Present the following data again exactly as it is shown.

--------------------------------------------------

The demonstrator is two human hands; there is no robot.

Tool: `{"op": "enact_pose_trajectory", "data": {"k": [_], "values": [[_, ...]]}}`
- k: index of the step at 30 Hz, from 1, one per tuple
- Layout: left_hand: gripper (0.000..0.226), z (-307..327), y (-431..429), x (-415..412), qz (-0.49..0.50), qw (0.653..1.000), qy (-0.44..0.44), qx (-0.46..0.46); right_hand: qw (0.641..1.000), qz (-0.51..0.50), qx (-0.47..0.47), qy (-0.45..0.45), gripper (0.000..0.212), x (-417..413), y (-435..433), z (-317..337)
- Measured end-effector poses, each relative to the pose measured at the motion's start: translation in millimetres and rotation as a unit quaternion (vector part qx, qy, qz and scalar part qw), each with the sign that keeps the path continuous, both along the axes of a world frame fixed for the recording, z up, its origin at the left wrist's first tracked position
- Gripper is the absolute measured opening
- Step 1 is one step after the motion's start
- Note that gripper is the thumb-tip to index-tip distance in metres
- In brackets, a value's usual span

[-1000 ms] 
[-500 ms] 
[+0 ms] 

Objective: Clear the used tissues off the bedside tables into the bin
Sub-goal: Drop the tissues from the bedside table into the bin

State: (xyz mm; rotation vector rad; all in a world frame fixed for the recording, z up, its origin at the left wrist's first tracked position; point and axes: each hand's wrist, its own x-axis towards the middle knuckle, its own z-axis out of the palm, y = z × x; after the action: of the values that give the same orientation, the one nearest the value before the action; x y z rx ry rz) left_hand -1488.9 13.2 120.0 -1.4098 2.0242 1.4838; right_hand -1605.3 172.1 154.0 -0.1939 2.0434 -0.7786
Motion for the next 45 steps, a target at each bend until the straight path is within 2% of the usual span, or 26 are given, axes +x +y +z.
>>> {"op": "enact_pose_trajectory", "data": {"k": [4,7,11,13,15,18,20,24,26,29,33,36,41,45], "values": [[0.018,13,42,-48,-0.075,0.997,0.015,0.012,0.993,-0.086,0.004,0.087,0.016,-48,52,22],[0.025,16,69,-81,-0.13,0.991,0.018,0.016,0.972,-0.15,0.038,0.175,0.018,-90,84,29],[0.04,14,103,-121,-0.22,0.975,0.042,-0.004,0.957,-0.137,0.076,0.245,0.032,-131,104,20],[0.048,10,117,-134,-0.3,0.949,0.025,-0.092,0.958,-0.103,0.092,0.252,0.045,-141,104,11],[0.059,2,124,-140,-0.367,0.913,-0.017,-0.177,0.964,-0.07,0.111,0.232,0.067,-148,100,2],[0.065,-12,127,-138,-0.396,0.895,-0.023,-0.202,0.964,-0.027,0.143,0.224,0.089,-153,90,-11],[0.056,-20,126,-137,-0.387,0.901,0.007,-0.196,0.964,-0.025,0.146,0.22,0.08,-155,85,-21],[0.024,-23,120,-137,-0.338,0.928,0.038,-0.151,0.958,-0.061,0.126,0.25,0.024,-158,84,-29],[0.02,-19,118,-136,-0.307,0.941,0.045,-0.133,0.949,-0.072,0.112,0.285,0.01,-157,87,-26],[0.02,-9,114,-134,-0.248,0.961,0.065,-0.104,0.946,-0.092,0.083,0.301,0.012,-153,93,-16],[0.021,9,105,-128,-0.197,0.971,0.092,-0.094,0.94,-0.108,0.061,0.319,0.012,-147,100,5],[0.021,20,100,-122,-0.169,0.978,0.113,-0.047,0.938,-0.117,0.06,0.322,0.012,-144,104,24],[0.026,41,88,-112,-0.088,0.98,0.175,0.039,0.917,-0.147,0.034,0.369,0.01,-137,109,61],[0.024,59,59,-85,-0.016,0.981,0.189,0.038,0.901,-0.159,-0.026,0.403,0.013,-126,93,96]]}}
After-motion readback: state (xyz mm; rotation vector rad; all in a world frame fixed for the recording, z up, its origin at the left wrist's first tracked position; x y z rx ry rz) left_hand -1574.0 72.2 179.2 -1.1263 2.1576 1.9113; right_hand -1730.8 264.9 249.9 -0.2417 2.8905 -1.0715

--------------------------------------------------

• **Response box**
The demonstrator is two human hands; there is no robot.

Tool: `{"op": "enact_pose_trajectory", "data": {"k": [_], "values": [[_, ...]]}}`
- k: index of the step at 30 Hz, from 1, one per tuple
- Layout: left_hand: gripper (0.000..0.226), z (-307..327), y (-431..429), x (-415..412), qz (-0.49..0.50), qw (0.653..1.000), qy (-0.44..0.44), qx (-0.46..0.46); right_hand: qw (0.641..1.000), qz (-0.51..0.50), qx (-0.47..0.47), qy (-0.45..0.45), gripper (0.000..0.212), x (-417..413), y (-435..433), z (-317..337)
- Measured end-effector poses, each relative to the pose measured at the motion's start: translation in millimetres and rotation as a unit quaternion (vector part qx, qy, qz and scalar part qw), each with the sign that keeps the path continuous, both along the axes of a world frame fixed for the recording, z up, its origin at the left wrist's first tracked position
- Gripper is the absolute measured opening
- Step 1 is one step after the motion's start
- Note that gripper is the thumb-tip to index-tip distance in metres
- In brackets, a value's usual span

[-1000 ms] 
[-500 ms] 
[+0 ms] 

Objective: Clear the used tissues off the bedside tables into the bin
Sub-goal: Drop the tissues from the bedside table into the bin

State: (xyz mm; rotation vector rad; all in a world frame fixed for the recording, z up, its origin at the left wrist's first tracked position; point and axes: each hand's wrist, its own x-axis towards the middle knuckle, its own z-axis out of the palm, y = z × x; after the action: of the values that give the same orientation, the one nearest the value before the action; x y z rx ry rz) left_hand -1488.9 13.2 120.0 -1.4098 2.0242 1.4838; right_hand -1605.3 172.1 154.0 -0.1939 2.0434 -0.7786
Motion for the next 45 steps, a target at each bend until the straight path is within 2% of the usual span, or 26 are given, axes +x +y +z.
>>> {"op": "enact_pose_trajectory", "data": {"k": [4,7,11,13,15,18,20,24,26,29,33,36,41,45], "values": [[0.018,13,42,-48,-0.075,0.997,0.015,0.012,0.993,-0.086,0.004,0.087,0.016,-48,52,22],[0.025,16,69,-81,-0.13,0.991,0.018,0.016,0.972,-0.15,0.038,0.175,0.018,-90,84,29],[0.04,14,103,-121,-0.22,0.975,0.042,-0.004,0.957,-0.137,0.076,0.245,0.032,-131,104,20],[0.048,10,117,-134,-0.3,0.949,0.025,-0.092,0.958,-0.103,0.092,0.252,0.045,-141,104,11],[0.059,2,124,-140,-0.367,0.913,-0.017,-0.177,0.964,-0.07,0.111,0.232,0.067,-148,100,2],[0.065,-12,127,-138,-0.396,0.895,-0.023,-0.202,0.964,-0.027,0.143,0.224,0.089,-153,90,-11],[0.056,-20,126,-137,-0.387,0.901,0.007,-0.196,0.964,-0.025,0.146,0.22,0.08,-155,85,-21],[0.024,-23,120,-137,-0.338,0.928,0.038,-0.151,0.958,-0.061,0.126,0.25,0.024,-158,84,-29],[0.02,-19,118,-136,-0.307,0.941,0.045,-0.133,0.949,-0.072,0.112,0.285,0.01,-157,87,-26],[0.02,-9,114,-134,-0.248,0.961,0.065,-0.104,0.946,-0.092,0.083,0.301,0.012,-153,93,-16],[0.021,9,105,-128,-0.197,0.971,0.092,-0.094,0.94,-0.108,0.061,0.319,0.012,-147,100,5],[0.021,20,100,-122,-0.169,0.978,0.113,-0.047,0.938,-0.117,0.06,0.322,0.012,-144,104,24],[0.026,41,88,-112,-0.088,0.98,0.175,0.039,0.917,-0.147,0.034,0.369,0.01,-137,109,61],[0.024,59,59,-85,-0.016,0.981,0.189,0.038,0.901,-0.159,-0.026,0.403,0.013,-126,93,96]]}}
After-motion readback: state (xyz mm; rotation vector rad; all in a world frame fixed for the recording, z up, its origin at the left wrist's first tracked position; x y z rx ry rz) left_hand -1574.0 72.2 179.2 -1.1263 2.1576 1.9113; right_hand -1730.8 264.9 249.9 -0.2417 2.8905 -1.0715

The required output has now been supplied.